The remuneration system for the Management Board of flatexDEGIRO was last approved by the Annual General Meeting on June 13, 2023, with 70.80%. The Supervisory Board regularly reviews the remuneration system for the Management Board - also with regard to investor expectations - and adjusts it if necessary.

As a result of the regular review of the remuneration system, the Supervisory Board made changes to the structure of the performance-related variable remuneration components and other contractual provisions. The changes are applicable to the measurement of target achievement for short-term variable remuneration (short-term incentive, STI), resulting in the financial performance criteria will be measured over a three year period, and the restructuring of long-term variable remuneration (long-term incentive, LTI).In this case, the development of the share price over a three-year period and compliance with threshold values of risk-adjusting factors within the four-year waiting period are taken into account. Furthermore, the amount of the fixed maximum remuneration in accordance with Section 87a AktG was reduced, and a provision was made in the event of a change of control of the company (change of control clause). The Supervisory Board of flatexDEGIRO took on board the comments made by investors at the last Annual General Meeting and incorporated them into the revision.

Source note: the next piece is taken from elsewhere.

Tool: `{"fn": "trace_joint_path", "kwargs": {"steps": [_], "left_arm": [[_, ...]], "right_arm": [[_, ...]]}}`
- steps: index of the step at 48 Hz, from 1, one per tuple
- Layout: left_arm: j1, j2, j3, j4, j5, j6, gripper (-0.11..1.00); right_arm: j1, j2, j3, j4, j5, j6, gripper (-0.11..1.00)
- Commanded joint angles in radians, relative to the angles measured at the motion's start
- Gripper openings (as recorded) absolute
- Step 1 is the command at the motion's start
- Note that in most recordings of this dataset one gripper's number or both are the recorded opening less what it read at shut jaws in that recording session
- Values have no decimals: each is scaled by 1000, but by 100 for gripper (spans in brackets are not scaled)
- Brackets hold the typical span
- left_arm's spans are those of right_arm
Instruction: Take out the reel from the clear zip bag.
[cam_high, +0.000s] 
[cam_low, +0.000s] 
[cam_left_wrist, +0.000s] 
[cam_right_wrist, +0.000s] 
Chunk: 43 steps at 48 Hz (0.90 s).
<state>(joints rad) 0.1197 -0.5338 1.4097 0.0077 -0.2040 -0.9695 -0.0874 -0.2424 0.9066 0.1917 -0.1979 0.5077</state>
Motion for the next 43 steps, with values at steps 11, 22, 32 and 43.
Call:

Based on previous considerations presented by investors and in line with an increased focus on a sustainable incentive effect, the revision of the LTI intends to establish a stronger share component in the remuneration system. Consequently, a share option plan will be introduced as an LTI instead of the previous Stock Appreciation Rights (SAR). The switch to a share-based remuneration instrument is intended to further align the strategic objectives of the Management Board and the interests of shareholders. The number of share options that can ultimately be exercised is also measured using a share-based performance criterion and several risk-adjusting factors. Thanks to the defined performance criteria, the share option plan offers a targeted control option for achieving the company's targets and ensures that incentives are in line with the company's strategic direction. In addition, the risk-adjusting factors ensure a balanced opportunity and risk profile in the LTI target setting.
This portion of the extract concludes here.